Edifice.Contrastive.SigLIP (Edifice v0.2.0)

SigLIP - Sigmoid Loss for Language-Image Pre-training.

Implements SigLIP, which replaces the softmax-based contrastive loss (used in CLIP) with a simpler sigmoid-based binary classification loss. Each image-text pair is treated as an independent binary classification problem.

Key Innovation

Instead of softmax cross-entropy over all pairs:

CLIP: -log(exp(sim_pos) / sum(exp(sim_all)))

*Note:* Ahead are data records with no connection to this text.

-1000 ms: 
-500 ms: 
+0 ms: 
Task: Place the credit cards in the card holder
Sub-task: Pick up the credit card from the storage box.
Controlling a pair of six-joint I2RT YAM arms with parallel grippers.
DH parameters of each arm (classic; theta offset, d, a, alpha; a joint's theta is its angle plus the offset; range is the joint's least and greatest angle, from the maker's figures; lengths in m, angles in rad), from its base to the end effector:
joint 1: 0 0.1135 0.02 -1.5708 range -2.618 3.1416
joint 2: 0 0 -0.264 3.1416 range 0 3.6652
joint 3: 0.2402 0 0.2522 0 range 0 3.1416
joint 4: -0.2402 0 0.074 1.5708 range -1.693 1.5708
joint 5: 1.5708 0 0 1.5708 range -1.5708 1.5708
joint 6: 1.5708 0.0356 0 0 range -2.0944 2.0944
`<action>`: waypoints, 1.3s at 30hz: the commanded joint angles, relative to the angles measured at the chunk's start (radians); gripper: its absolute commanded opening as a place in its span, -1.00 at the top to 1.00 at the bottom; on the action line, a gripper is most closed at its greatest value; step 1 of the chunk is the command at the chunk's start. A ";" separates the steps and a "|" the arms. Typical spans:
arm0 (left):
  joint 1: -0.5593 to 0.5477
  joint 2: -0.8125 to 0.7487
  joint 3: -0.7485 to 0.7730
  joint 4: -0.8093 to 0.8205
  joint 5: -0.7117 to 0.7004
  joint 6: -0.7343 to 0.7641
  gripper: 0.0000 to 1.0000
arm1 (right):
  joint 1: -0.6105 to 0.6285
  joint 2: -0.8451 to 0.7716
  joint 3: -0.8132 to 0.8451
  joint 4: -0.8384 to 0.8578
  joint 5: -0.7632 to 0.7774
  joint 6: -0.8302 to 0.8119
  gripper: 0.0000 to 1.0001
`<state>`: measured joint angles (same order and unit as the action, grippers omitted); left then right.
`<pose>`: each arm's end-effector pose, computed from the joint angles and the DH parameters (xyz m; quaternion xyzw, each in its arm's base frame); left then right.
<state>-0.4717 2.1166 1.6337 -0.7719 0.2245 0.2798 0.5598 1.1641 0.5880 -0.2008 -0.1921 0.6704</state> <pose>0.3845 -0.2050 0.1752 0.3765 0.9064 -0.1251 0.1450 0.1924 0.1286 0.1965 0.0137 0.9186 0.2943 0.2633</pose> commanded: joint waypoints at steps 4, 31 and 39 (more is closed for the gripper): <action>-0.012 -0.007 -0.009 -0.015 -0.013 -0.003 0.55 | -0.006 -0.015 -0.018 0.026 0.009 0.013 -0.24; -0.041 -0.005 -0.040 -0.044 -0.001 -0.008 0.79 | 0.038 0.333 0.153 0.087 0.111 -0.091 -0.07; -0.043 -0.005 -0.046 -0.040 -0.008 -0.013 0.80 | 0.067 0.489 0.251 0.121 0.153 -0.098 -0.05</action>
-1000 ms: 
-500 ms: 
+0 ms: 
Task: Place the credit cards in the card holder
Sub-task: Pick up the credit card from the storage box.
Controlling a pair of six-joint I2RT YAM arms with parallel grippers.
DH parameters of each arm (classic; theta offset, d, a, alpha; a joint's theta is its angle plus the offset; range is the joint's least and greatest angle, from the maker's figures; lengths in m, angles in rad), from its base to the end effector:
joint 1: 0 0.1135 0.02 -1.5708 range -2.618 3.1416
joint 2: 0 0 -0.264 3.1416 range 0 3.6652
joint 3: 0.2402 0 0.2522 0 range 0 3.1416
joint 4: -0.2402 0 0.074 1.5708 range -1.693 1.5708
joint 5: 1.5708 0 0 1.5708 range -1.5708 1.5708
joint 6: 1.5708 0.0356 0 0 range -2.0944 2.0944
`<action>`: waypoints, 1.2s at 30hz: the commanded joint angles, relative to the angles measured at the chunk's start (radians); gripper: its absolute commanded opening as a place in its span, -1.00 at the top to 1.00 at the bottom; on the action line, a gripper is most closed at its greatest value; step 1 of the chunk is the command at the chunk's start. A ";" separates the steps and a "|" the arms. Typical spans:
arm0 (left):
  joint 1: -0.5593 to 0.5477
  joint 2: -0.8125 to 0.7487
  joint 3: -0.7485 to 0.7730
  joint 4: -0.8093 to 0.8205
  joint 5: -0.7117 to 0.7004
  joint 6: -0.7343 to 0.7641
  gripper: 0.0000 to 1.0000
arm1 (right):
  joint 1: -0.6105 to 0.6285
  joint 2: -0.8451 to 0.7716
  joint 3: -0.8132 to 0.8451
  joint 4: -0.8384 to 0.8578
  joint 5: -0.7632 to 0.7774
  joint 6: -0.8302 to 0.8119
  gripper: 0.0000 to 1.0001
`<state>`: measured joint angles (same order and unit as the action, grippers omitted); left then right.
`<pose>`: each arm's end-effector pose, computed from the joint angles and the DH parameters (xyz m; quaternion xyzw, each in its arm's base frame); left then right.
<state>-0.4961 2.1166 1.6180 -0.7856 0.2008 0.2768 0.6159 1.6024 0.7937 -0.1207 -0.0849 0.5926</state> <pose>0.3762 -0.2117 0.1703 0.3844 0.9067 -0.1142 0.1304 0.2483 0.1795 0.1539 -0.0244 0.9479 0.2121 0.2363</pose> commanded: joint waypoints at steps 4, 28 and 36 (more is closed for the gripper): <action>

SigLIP uses sigmoid for each pair independently:

SigLIP: sum_ij(log(sigmoid(t * sim_ij * y_ij)))

Where:

sim_ij is the cosine similarity between embeddings i and j
y_ij = +1 for matching pairs, -1 for non-matching pairs
t is a learnable temperature parameter

Advantages

Simpler: No need to normalize over all negatives
Scalable: Each pair is independent, enabling larger batch sizes
Stable: Sigmoid gradients are bounded, unlike softmax with temperature
Effective: Matches or exceeds CLIP performance in practice

Architecture

Image Encoder          Text Encoder
      |                      |
      v                      v
+------------+        +------------+
|  Backbone  |        |  Backbone  |
+------------+        +------------+
      |                      |
      v                      v
+------------+        +------------+
| Projection |        | Projection |
+------------+        +------------+
      |                      |
      v                      v
     z_img    SigLIP       z_txt
      |       Loss           |
      +-------> <-----------+

Usage

{encoder, _} = SigLIP.build(input_dim: 512, projection_dim: 256)

# Compute SigLIP loss
loss = SigLIP.loss(z_img, z_txt, temperature: 1.0)

Reference

"Sigmoid Loss for Language Image Pre-Training" (Zhai et al., 2023)

Summary

Types

build_opt()

Options for build/1.

Functions

build(opts \\ [])

Build a SigLIP encoder model.

default_hidden_size()

Get the default hidden size.

default_projection_dim()

Get the default projection dimension.

default_temperature()

Get the default temperature.

loss(z_a, z_b, opts \\ [])

Compute SigLIP loss between two sets of embeddings.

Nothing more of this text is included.